### Exercise aim
Your answer must consist of exactly the lines below, starting with the line with "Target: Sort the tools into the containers" and going on through the line with "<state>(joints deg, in", and nothing else.
::::::::
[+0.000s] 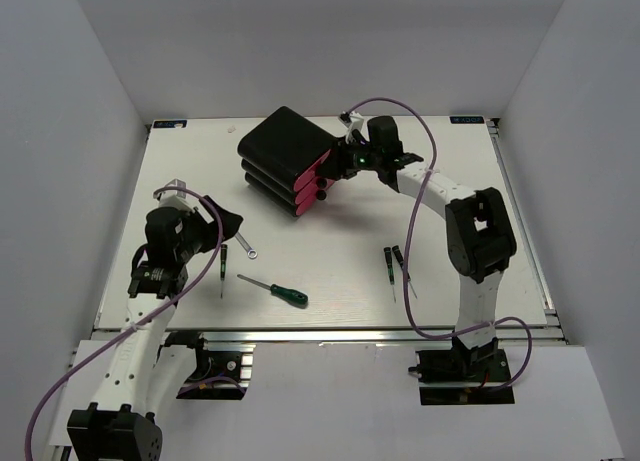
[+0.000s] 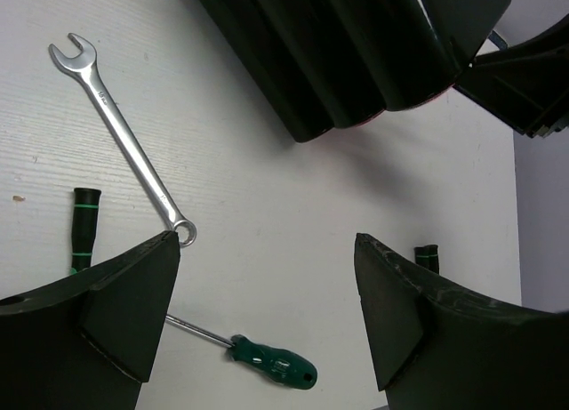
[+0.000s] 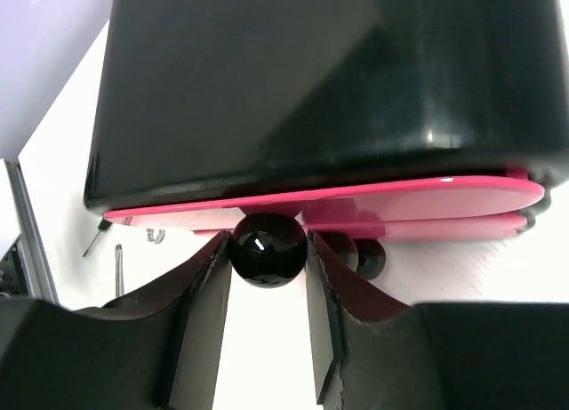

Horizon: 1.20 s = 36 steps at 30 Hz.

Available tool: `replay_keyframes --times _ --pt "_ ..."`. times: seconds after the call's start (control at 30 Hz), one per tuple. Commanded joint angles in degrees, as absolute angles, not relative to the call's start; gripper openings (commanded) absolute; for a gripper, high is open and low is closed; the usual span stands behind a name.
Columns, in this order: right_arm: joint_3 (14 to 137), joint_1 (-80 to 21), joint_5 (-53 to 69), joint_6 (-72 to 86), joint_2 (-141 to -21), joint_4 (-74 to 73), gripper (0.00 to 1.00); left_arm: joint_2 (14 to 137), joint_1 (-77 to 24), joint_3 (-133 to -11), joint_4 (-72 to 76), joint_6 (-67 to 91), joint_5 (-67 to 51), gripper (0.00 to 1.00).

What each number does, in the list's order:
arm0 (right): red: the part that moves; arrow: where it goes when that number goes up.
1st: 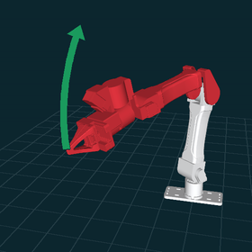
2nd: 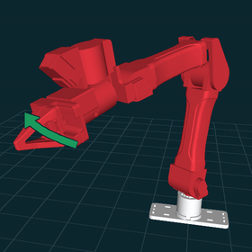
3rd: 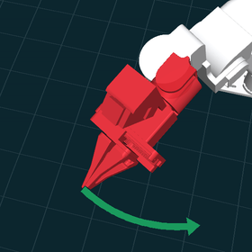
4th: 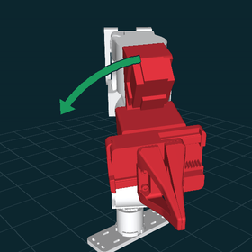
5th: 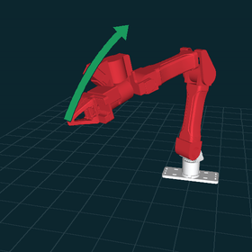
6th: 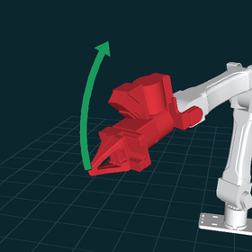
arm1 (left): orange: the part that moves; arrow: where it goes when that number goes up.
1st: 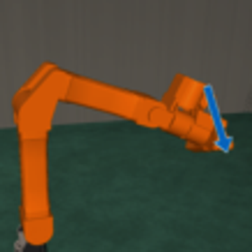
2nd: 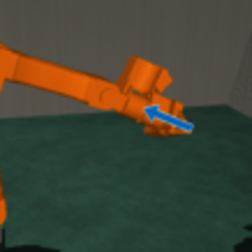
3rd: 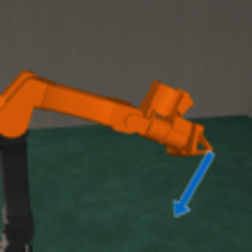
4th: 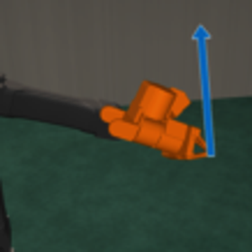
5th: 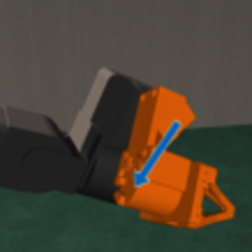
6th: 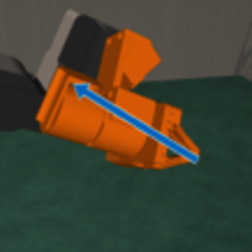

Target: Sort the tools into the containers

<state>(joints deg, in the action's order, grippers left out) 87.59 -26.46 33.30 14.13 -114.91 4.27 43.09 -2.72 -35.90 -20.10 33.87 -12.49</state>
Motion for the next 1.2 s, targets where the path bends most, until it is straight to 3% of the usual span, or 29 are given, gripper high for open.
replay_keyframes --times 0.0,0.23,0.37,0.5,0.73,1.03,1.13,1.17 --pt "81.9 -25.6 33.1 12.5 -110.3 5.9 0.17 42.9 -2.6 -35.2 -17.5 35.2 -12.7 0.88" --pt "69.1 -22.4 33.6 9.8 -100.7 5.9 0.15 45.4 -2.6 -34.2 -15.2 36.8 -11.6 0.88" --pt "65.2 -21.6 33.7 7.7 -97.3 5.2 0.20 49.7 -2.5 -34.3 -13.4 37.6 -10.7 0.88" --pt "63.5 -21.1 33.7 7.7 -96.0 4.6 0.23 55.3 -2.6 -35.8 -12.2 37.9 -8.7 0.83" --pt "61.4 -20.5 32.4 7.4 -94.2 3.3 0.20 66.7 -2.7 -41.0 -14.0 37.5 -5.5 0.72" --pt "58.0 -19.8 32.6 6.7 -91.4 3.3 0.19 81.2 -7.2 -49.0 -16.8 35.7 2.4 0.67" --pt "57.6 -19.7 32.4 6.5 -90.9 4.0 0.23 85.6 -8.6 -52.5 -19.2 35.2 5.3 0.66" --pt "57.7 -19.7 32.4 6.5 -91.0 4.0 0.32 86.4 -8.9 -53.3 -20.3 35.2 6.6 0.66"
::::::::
### Written solution
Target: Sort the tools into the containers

<state>(joints deg, in the action's order, grippers left out) 87.59 -26.46 33.30 14.13 -114.91 4.27 43.09 -2.72 -35.90 -20.10 33.87 -12.49</state>

This answer has now been given in full.